HOWTO Train a NN for Object Detection and create a deployable model for the OAK-D-Lite

Introduction

To be able to train a model to recognize our objects, I have used the Easy_Object_Detection_With_Custom_Data_Demo_Training.ipynb Jupyter notebook published on https://github.com/luxonis/depthai-ml-training.

The training process has been performed inside a Virtual Machine running Ubuntu version 21.10 while the conversion of the trained model through OpenVINO™ has been made inside another VM running Ubuntu version 20.04 LTS. I would suggest to do the whole process on the latter.

Environment deploying

Since not all the used Python libraries are added to the notebook commands, I have changed my notebook with those. I have tried to compile each addition to add in this document as bash script (I prefer to use anaconda):

echo -e "\n\nDownloading Anaconda installer. This may take sometime."
curl -O https://repo.anaconda.com/archive/Anaconda3-2021.11-Linux-x86_64.sh
echo -e "\n\n Download finished. Starting installation!"
bash Anaconda3-2021.11-Linux-x86_64.sh -b -p /home/vagrant/anaconda3
export PATH="~/anaconda3/bin:$PATH"
sudo chown -R $USER:$USER ~/anaconda3
conda init bash
echo -e "\n\n Creating environment and installing major libraries\n"
conda create --name trainenv python=3.6
echo -e "\n\n Activating trainenv environment\n"
conda activate trainenv
pip install numpy==1.17.5 
pip install tensorflow==1.15.0
pip install jupyter ipykernel scipy
pip install tf_slim Cython contextlib2 pillow lxml matplotlib pycocotools gdown
pip install google-api-python-client
sudo apt-get update && sudo apt-get install -y -qq protobuf-compiler python-pil python-lxml python-tk
sudo apt-get install -y pciutils cpio
echo -e "\n\nInstalling VSCODE\n"
sudo snap install --classic code
echo -e "\n\nFINISHED\n"

You should have your images stored somewhere and for each you should have an associated .xml file.
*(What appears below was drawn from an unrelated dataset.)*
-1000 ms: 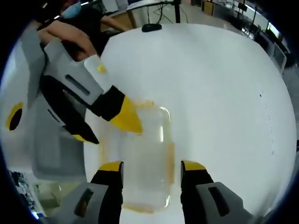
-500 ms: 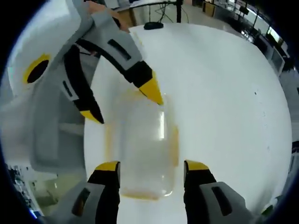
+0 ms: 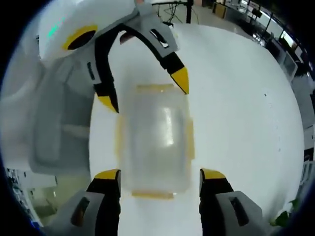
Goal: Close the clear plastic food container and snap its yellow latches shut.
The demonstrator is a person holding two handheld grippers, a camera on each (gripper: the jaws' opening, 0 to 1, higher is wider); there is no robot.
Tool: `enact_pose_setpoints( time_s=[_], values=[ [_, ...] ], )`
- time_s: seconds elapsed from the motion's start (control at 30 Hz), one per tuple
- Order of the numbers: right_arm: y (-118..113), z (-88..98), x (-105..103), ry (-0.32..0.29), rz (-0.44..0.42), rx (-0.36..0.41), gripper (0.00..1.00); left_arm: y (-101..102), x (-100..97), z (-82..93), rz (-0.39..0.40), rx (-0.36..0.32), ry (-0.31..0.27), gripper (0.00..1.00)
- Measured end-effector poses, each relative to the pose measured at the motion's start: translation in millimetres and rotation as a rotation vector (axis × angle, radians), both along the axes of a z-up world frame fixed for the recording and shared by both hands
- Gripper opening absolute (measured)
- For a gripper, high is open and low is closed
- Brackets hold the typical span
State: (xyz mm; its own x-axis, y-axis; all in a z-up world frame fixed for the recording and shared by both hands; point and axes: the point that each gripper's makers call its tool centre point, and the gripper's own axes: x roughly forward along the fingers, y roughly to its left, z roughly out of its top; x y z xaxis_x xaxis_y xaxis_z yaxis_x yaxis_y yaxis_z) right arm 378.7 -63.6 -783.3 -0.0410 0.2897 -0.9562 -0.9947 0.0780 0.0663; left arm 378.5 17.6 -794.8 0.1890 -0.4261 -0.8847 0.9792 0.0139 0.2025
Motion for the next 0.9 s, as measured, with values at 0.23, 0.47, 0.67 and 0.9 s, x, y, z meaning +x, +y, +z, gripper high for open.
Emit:
enact_pose_setpoints(
  time_s=[0.23, 0.47, 0.67, 0.9],
  values=[
    [-1, -1.8, -4, -0.03, 0.005, 0.0, 0.69, 0, 1.9, -3.5, -0.02, 0.008, 0.01, 0.78],
    [-4, -3.6, -7, -0.052, 0.007, -0.004, 0.72, -2, 4.3, -7.6, -0.029, 0.015, 0.017, 0.78],
    [-7, -9.0, -8, -0.072, 0.003, -0.011, 0.74, -4, 5.7, -11.8, -0.046, 0.024, 0.021, 0.79],
    [-9, -14.9, -8, -0.092, -0.008, -0.015, 0.77, -9, 8.4, -17.6, -0.065, 0.034, 0.016, 0.83]
  ],
)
Then follow the code put inside the notebook and you are good to go!

Running the notebook

I’ve usually used the notebook by just changing the path displayed or adding some minor fix. Create a Python folder (maybe on Desktop), if you want you can create a depthai-ml-training/colab-notebook/ folder there but it’s not required.

I’ve made just a little change to the content folder location. As I changed the path used in the rows of code, I’ve made sure that the content folder was placed inside Python so you should have something like:

Python
└───depthait-ml-training
│   
└───content

This is not required to make it works (I believe) but as I wanted to know where every file was downloaded, I kept everything together so it’s more easy to manage or delete if needed.

The notebook downloads library, folders with photos, programs, … For several Gb, so be advised that you may need a flat internet! Don’t do it on mobile network.

You may encounter some trouble running this code

apt-get update && apt-get install -y -qq protobuf-compiler python-pil python-lxml python-tk
!pip install -q Cython contextlib2 pillow lxml matplotlib
!pip install -q pycocotools
%cd /content/models/research
!protoc object_detection/protos/*.proto --python_out=.
import os
os.environ['PYTHONPATH'] += ':/content/models/research/:/content/models/research/slim/'

Make sure the apt installation succeed and that the pip library install do as well.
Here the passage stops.